A Very Special Species of Turtle

The North American Suburban Plush Turtle (Terrapene Yankeeburbia Fuzzidee) is a specially evolved subspecies within a group of hinge-shelled turtles, normally called box turtles. T.y. Fuzzidee is native to the North American continent, particularly the United States.

The North American Suburban Plush Turtle is one of two species of plush turtles found in the United States, the other being the Ty Trendy Pygmy Turtles (Terrapene Beanius Babius) that experienced a rapid population explosion followed by an equally rapid decline in online auction value in the late twentieth century. Although they are less popular as plush companions, they are not considered an endangered species.

North American Suburban Plush Turtle are not necessarily slow crawlers. Some are quadrupeds and some are bi-pedal according to preference. The bi-pedal plush turtles in particular, have been known to come when called to supper at record speeds. Many Plush Turtles have extremely long lives and are slow to mature. These characteristics, along with a propensity to get into mischief and tease household pets, make the plush turtle species particularly susceptible to trouble. They should be closely supervised at all times.

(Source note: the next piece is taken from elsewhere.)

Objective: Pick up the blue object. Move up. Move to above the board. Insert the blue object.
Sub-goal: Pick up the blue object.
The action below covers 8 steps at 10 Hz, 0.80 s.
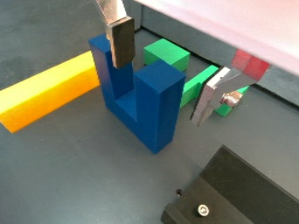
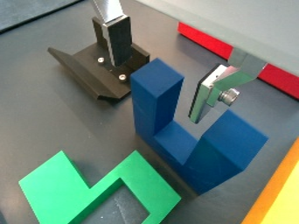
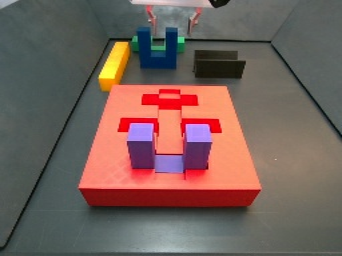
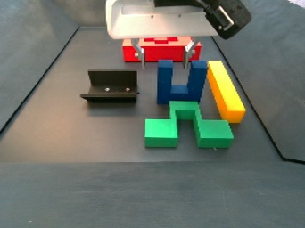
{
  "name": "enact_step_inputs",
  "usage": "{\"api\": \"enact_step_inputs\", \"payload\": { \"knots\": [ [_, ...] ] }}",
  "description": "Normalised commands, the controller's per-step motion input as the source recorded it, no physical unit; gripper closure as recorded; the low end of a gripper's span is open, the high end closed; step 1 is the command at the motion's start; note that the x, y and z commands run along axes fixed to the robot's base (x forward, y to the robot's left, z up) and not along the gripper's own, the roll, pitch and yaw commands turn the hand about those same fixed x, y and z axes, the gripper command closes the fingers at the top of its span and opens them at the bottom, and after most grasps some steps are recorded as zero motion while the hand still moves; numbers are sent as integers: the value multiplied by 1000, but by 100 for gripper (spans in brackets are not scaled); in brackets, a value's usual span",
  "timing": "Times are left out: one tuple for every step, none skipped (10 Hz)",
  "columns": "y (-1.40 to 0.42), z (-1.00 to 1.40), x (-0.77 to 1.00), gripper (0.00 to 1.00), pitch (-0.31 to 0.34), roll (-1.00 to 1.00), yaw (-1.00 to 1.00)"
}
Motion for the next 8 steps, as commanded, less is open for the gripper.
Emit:
{"api": "enact_step_inputs", "payload": {
  "knots": [
    [51, -169, 34, 0, 0, 84, 0],
    [0, -131, 40, 0, 0, 47, 0],
    [0, -151, 3, 0, 0, 17, 0],
    [0, -151, 0, 0, 0, 16, 0],
    [0, -151, 0, 0, 0, 0, 0],
    [0, -174, 0, 0, 0, 13, 0],
    [0, -166, 0, 0, 0, 0, 0],
    [0, -97, 0, 0, 0, 0, 0]
  ]
}}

North American Suburban Plush Turtles have a dome-like carapace and a hinged plastron that allows total shell closure. The fuzzy carapace can be of variable coloration, normally in found shades of brownish or green, but sometimes in a Technicolor rainbow of hues or accompanied by various eye-pleasing patterns. Skin coloration is much the like that of the shell, variable, but is often green or brown with some yellow.

Distribution & Habitat

The North American Suburban Plush Turtles are found throughout the United States, but have been known to emigrate to different climates through various modes of vehicular travel. Plush Turtles occur primarily in urban and suburban areas, especially where central air-conditioning, stocked pantries and premium cable television are readily available. The North American Suburban Plush Turtle is considered uncommon to rare in rural regions, opting to leave those habitats to other species of turtles and tortoises; however, populations of Plush Turtles can be found vacationing in areas not native to the species, particularly on beaches, casinos and dude ranches where luxury accommodations are in ample supply. The North American Suburban Plush Turtle feels the most safe and comfortable indoors with climate controlled ambient temperature of about 75 degrees Fahrenheit. They have also been known to take "baths" in washing machines on gentle cycle. These types of baths are considered a necessary thrill to the Plush Turtle's existence.

Behavior & diet

The eating habits of North American Suburban Plush Turtles vary greatly due to individual tastes and preferences. Unlike warm-blooded animals, their metabolism doesn't necessarily drive their appetite; instead, they can just lessen their activity to "couch potato" level, retreat into their shells and halt their food intake until better options, or the pizza delivery man, arise. However, most Plush Turtles would rather pig out and enjoy each meal as though it was their last! North American Suburban Plush Turtles are opportunistic omnivores and will feed on a variety of meals and snacks. There are many foods which are universally enjoyed by North American Suburban Plush Turtle, which include pizza, coffee, beans, burgers, French fries, various fruits, hoagies, sushi, turkey dinner with all the trimmings, cakes, pies, cookies, quiche, candy, steak, potatoes, and more. True to their terrapin heritage, some North American Suburban Plush Turtles will partake in the occasional snack of earthworms, snails, slugs, grubs, beetles, flies (they particularly favor the bodies and leave the heads), and fire ants (for their spicy flavor). Many times, they will eat an item of food just because it looks and smells edible, such as jerky, pork rinds or potato chips, even though the food item may be unhealthy or totally void of nutritional value. North American Suburban Plush Turtles are also known to have consumed beans, lentils, or certain vegetables making themselves flatulent, and therefore intolerable to polite company. Anecdotal evidence suggests that hatchling North American Suburban Plush Turtles can pass gas forcefully enough to blow the doors off a well-maintained barn. There is as yet no concrete evidence to support this theory.

Thousands of North American Suburban Plush Turtles are brought home from the wilds of the toy store every year. Captive turtles may complain and rebel furiously if they aren't fed, watered, and pampered properly. Although North American Suburban Plush Turtles may make hardy housemates, they are very difficult to keep owing to their many requirements. They require diversity of entertainments, run of the house, an assortment of junk foods, broadband Internet access, comfortable and clean surroundings, companionship, ego stroking, a 400 thread-count basking area (for basking in their own glory as well as for sleeping). While many humans find the company of the North American Suburban Plush Turtle enjoyable and rewarding, they (the turtles) can be quite demanding and are known to take over entire households.